I hope today is productive and pleasant. And that this week is one of cheer and good clichés.

the rest should be unwritten.

I sorta just want to go off the deep end and party till I get sick and just have sex with everyone. Get skinny and get wasted. But I also wanna get healthy and balanced and do the right thing. God's calling me to stay straight and go to Africa and save the world. But Satan's calling me to just let go and let sadness and fake energy take me. It's a lot harder a choice than I make it sound here, but both ends have their merits. 

a haiku I wrote about my college sex situation situation:

my life is changing
there's condoms in my sock drawer
don't know how I feel

4 comments:

  1. The first thing you wrote is definitely an urge for a lot of us (ME).. but its also GIVING UP. Being outwardly fucked up is weirdly glamorous, and being a "good" person is time-consuming and hard. But the satisfaction that comes with doing whatever you want is fleeting. Thats what I try to remind myself. Even though it seems like it would be more fun, a couple years down the line its just going to be sad, and pathetic.

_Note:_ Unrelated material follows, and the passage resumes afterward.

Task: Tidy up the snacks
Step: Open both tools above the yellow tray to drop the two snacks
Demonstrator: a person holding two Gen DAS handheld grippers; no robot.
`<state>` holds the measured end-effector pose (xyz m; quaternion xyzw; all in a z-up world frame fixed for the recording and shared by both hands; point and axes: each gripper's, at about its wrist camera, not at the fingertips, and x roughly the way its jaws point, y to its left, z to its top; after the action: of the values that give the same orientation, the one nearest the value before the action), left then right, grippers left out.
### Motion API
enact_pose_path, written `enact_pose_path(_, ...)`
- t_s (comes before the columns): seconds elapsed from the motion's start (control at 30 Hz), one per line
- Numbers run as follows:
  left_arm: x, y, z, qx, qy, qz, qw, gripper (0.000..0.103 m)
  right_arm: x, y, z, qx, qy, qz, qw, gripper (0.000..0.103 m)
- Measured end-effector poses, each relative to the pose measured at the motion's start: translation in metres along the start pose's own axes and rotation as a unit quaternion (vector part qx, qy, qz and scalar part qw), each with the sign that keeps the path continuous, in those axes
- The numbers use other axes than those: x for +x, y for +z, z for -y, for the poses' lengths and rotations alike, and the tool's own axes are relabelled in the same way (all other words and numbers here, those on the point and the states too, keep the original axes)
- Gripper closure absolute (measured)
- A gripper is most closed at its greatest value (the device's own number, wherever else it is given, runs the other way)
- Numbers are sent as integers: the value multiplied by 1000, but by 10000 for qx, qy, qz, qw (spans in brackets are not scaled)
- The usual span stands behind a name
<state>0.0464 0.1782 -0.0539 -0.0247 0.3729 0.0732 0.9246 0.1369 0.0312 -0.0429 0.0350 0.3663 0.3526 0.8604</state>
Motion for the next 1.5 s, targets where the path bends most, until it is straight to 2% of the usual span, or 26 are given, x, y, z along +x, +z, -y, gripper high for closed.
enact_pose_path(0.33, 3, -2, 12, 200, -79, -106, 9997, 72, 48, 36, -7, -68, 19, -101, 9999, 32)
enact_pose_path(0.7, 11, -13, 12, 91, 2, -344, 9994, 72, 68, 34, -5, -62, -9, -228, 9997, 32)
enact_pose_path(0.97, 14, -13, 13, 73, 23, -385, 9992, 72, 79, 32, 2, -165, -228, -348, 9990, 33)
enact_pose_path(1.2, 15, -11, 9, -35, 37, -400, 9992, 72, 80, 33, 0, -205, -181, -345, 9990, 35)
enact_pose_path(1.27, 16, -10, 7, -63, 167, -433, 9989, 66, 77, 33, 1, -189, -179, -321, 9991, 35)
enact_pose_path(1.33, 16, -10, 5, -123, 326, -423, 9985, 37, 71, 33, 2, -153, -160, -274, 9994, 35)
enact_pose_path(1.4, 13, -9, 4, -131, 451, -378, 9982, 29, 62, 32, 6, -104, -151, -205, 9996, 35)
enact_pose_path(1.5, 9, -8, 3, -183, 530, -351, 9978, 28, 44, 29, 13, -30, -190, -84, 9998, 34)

    Currently I let myself succumb to a few "bad" desires, but only those that I can keep hidden and in control. I'm hoping to change this soon, but if this is what is required to keep me somewhat on the right path, so be it. I think the key is to try living with compromise and acceptance, I'm not sure of God's stance on that as I'm not religious in the slightest, but I do think that if there is a God, they would be far more accepting and forgiving then what we're told. Morality on a spectrum is the most honest solution I can offer you, even if it isn't as appealing as God\Satan's lifestyles.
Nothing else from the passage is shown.